127.0.0.1 only works when the app and Ollama are running in the same environment.

Common cases:

  • Windows app + Ollama on Windows: http://127.0.0.1:11434 usually works
  • WSL app + Ollama in WSL: http://127.0.0.1:11434 usually works
  • WSL app + Ollama on Windows: 127.0.0.1 may fail because WSL localhost is not the Windows host localhost

If deep filter shows an error like:

error sending request for url (http://127.0.0.1:11434/api/tags)

work through these in order:

  1. Is Ollama actually running?
  2. Did ollama pull qwen3.5:4b finish successfully?
  3. Is the app running in Windows or in WSL?
  4. Does base_url point to the same environment where Ollama is running?

Project Structure

privacy-filter/
|- benchmarks/   # Local LLM benchmark assets and reports
|- docs/         # User-facing docs, evaluation notes, and plans
|- scripts/      # Helper scripts
|- src/          # React UI
|- src-tauri/    # Tauri + Rust backend
|- package.json
`- vite.config.js

Troubleshooting

PowerShell blocks npm

If Windows PowerShell reports that npm.ps1 cannot be loaded because script execution is disabled, update the current-user execution policy and open a new PowerShell session:

Set-ExecutionPolicy -Scope CurrentUser RemoteSigned

WSL desktop startup issues

If npm run dev:tauri starts the frontend but the desktop app fails to launch in WSL, verify that your GUI stack and Tauri runtime dependencies are installed and that your local display environment is working.

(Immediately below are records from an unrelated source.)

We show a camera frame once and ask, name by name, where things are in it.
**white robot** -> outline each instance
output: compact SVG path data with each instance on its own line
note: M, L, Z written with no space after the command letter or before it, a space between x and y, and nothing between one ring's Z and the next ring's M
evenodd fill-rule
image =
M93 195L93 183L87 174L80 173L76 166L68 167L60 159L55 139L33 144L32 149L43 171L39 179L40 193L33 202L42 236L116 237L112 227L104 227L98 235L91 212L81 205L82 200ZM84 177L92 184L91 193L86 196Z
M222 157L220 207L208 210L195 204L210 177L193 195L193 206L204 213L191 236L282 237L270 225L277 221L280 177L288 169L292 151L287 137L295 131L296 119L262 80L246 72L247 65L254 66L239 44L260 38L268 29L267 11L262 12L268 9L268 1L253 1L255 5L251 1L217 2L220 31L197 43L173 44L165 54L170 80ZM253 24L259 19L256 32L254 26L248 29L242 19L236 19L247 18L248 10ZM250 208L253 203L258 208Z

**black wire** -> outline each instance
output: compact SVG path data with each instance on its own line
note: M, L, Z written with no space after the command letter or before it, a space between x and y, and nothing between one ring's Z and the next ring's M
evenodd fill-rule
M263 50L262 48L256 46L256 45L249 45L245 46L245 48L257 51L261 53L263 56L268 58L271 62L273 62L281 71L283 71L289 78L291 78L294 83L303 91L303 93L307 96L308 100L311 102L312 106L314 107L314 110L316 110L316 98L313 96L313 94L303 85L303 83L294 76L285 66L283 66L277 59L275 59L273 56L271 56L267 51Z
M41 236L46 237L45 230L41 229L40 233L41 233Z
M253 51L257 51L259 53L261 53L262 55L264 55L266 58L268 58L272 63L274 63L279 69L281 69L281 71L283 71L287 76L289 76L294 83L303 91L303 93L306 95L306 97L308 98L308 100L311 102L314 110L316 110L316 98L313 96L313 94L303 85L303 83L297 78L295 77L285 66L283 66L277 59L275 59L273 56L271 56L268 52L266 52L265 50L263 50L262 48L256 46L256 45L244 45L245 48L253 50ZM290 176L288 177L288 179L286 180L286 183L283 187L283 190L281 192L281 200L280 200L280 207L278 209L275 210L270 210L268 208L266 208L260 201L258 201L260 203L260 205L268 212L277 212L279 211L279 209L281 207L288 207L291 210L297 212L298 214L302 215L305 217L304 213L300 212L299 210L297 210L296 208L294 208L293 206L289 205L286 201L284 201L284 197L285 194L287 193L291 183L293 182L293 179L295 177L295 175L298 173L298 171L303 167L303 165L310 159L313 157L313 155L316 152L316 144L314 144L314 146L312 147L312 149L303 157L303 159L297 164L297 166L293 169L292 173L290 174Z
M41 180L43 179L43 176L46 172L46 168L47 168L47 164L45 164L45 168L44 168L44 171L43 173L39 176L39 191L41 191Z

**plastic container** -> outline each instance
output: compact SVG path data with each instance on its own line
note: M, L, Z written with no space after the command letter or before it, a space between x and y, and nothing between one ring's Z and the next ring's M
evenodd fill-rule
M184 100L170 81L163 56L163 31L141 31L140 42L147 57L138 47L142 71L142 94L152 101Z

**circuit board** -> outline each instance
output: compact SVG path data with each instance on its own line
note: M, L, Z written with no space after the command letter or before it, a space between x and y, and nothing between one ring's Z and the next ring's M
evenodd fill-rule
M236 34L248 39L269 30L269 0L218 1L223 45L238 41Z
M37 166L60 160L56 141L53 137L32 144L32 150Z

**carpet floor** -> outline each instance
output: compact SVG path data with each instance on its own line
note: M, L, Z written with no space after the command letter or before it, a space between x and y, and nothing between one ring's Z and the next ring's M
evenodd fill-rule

Deep filter cannot reach Ollama

If rule preview works but deep filter fails, the most common cause is that the app cannot reach the Ollama API endpoint.

Quick checks:

  • open http://127.0.0.1:11434/api/tags from the same environment where the app is running
  • confirm the selected base_url matches that environment
  • confirm ollama serve is still running
  • confirm the target model appears in ollama list

Language Support

The built-in rule set and starter benchmark corpus currently focus on Chinese-first scenarios. If you need support for additional regions or languages, you can:

  • add custom rules in the UI
  • extend the rule set in src/components/TextFilter/privacyRules.js
  • contribute new benchmark samples for your target language or domain

Contributing

Contributions are welcome. Start with CONTRIBUTING.md for setup, workflow, testing expectations, and pull-request guidance.

Security

Please do not report security issues through public issues when exploitation details or sensitive data are involved. See SECURITY.md for the reporting process.

Changelog

Project history is tracked in CHANGELOG.md.

License

This project is released under the MIT License.